§ What you are asked to do
Transcribe exactly, and only, the lines running from the one that contains "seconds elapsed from" through the last line of the material. No pictures.

── Dataset content ──

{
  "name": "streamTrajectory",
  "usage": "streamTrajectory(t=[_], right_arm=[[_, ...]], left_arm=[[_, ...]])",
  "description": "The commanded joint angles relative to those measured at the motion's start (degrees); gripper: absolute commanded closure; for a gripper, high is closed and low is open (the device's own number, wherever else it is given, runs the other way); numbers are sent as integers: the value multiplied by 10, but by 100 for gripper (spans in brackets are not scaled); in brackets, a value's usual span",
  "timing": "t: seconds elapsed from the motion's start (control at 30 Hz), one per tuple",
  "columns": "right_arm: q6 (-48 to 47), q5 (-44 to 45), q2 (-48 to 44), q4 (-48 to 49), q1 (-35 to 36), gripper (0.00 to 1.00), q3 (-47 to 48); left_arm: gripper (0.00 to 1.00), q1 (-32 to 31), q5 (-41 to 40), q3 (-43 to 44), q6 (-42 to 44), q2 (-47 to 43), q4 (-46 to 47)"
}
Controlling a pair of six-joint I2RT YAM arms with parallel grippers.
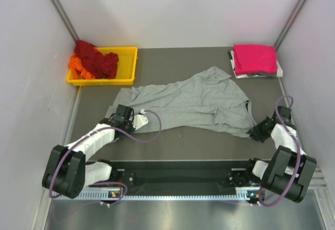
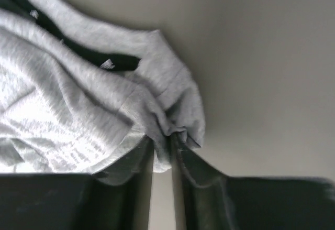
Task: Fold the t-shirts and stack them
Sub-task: Fold the tshirt
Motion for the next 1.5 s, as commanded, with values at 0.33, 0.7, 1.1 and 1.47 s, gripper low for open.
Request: streamTrajectory(t=[0.33,0.7,1.1,1.47], right_arm=[[-126,-56,32,-37,-183,100,64],[-136,-119,9,-52,-228,74,61],[-120,-94,-98,60,-60,41,175],[-239,-36,204,108,216,49,422]], left_arm=[[100,47,-36,96,29,4,-135],[98,60,17,111,102,16,-282],[11,158,26,400,-28,89,-173],[25,65,54,468,-64,253,-61]])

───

§ Written solution
  "timing": "t: seconds elapsed from the motion's start (control at 30 Hz), one per tuple",
  "columns": "right_arm: q6 (-48 to 47), q5 (-44 to 45), q2 (-48 to 44), q4 (-48 to 49), q1 (-35 to 36), gripper (0.00 to 1.00), q3 (-47 to 48); left_arm: gripper (0.00 to 1.00), q1 (-32 to 31), q5 (-41 to 40), q3 (-43 to 44), q6 (-42 to 44), q2 (-47 to 43), q4 (-46 to 47)"
}
Controlling a pair of six-joint I2RT YAM arms with parallel grippers.
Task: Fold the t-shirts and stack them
Sub-task: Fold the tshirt
Motion for the next 1.5 s, as commanded, with values at 0.33, 0.7, 1.1 and 1.47 s, gripper low for open.
Request: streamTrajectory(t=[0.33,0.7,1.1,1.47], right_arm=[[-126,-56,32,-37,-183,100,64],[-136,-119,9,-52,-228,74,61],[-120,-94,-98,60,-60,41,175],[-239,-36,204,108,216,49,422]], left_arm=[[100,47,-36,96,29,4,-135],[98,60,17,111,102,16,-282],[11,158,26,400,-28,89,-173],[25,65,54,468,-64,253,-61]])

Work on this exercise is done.